### ASSIGNMENT
Word-for-word transcription is needed for all of the entries.

═══ DATA PROVIDED

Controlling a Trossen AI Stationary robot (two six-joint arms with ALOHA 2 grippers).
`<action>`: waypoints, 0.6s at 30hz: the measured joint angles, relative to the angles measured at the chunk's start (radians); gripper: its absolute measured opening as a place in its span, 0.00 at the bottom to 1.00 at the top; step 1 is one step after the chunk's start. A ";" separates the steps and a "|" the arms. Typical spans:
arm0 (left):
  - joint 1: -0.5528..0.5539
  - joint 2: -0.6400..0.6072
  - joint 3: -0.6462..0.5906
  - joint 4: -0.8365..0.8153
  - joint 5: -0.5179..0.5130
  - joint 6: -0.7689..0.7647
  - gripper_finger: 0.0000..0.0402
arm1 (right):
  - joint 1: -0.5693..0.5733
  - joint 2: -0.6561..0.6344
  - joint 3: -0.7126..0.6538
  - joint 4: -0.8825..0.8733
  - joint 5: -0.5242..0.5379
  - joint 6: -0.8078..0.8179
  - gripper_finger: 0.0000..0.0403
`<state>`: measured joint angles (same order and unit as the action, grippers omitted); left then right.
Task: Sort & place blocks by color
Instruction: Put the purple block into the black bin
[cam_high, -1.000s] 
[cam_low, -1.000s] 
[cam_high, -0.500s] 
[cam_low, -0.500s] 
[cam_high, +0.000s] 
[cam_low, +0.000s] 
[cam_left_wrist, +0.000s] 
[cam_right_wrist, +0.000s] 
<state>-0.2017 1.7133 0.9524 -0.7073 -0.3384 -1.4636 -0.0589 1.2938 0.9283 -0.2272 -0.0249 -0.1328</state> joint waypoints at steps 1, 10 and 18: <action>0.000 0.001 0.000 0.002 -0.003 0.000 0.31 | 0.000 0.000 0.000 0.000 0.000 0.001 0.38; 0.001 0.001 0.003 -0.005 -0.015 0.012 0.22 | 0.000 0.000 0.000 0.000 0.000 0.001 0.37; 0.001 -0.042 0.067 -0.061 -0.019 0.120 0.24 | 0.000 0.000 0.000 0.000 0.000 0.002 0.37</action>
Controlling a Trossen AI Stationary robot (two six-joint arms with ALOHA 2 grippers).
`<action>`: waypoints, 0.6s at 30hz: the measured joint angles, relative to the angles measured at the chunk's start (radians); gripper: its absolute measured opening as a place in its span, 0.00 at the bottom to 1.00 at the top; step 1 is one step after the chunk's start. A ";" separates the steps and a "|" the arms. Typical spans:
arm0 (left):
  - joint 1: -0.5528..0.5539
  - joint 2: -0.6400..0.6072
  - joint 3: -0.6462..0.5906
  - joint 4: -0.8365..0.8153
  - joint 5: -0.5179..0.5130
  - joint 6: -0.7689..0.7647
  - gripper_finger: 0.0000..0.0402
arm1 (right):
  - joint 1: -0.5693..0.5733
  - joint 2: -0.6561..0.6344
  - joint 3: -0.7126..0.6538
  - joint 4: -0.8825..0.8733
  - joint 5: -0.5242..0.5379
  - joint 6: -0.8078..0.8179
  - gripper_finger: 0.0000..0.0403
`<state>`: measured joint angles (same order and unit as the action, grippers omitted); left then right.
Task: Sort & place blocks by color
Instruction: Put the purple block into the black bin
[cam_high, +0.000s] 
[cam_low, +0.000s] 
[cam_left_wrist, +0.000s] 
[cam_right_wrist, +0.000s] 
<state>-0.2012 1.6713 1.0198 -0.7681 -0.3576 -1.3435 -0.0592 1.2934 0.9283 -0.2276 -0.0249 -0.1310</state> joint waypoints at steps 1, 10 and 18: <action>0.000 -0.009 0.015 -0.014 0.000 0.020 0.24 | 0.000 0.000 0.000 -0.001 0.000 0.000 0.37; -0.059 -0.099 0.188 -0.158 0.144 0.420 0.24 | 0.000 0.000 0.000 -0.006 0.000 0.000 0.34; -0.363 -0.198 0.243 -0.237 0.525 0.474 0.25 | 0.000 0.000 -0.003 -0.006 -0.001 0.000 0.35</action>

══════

### EXERCISE ANSWER
Controlling a Trossen AI Stationary robot (two six-joint arms with ALOHA 2 grippers).
`<action>`: waypoints, 0.6s at 30hz: the measured joint angles, relative to the angles measured at the chunk's start (radians); gripper: its absolute measured opening as a place in its span, 0.00 at the bottom to 1.00 at the top; step 1 is one step after the chunk's start. A ";" separates the steps and a "|" the arms. Typical spans:
arm0 (left):
  - joint 1: -0.5528..0.5539
  - joint 2: -0.6400..0.6072
  - joint 3: -0.6462..0.5906
  - joint 4: -0.8365..0.8153
  - joint 5: -0.5179..0.5130
  - joint 6: -0.7689..0.7647
  - gripper_finger: 0.0000..0.0402
arm1 (right):
  - joint 1: -0.5693..0.5733
  - joint 2: -0.6561..0.6344
  - joint 3: -0.7126..0.6538
  - joint 4: -0.8825..0.8733
  - joint 5: -0.5242..0.5379
  - joint 6: -0.8078..0.8179
  - gripper_finger: 0.0000..0.0403
`<state>`: measured joint angles (same order and unit as the action, grippers omitted); left then right.
Task: Sort & place blocks by color
Instruction: Put the purple block into the black bin
[cam_high, -1.000s] 
[cam_low, -1.000s] 
[cam_high, -0.500s] 
[cam_low, -0.500s] 
[cam_high, +0.000s] 
[cam_low, +0.000s] 
[cam_left_wrist, +0.000s] 
[cam_right_wrist, +0.000s] 
<state>-0.2017 1.7133 0.9524 -0.7073 -0.3384 -1.4636 -0.0589 1.2938 0.9283 -0.2272 -0.0249 -0.1328</state> joint waypoints at steps 1, 10 and 18: <action>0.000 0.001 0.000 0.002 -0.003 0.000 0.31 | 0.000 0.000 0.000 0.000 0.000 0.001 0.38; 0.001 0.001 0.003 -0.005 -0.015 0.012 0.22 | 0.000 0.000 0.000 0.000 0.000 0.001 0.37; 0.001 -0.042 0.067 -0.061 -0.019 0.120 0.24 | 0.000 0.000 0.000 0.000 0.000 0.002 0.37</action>
Controlling a Trossen AI Stationary robot (two six-joint arms with ALOHA 2 grippers).
`<action>`: waypoints, 0.6s at 30hz: the measured joint angles, relative to the angles measured at the chunk's start (radians); gripper: its absolute measured opening as a place in its span, 0.00 at the bottom to 1.00 at the top; step 1 is one step after the chunk's start. A ";" separates the steps and a "|" the arms. Typical spans:
arm0 (left):
  - joint 1: -0.5528..0.5539
  - joint 2: -0.6400..0.6072
  - joint 3: -0.6462..0.5906
  - joint 4: -0.8365..0.8153
  - joint 5: -0.5179..0.5130
  - joint 6: -0.7689..0.7647
  - gripper_finger: 0.0000..0.0402
arm1 (right):
  - joint 1: -0.5693..0.5733
  - joint 2: -0.6561..0.6344
  - joint 3: -0.7126..0.6538
  - joint 4: -0.8825..0.8733
  - joint 5: -0.5242..0.5379
  - joint 6: -0.8078..0.8179
  - gripper_finger: 0.0000..0.0403
`<state>`: measured joint angles (same order and unit as the action, grippers omitted); left then right.
Task: Sort & place blocks by color
Instruction: Put the purple block into the black bin
[cam_high, +0.000s] 
[cam_low, +0.000s] 
[cam_left_wrist, +0.000s] 
[cam_right_wrist, +0.000s] 
<state>-0.2012 1.6713 1.0198 -0.7681 -0.3576 -1.3435 -0.0592 1.2934 0.9283 -0.2276 -0.0249 -0.1310</state> joint waypoints at steps 1, 10 and 18: <action>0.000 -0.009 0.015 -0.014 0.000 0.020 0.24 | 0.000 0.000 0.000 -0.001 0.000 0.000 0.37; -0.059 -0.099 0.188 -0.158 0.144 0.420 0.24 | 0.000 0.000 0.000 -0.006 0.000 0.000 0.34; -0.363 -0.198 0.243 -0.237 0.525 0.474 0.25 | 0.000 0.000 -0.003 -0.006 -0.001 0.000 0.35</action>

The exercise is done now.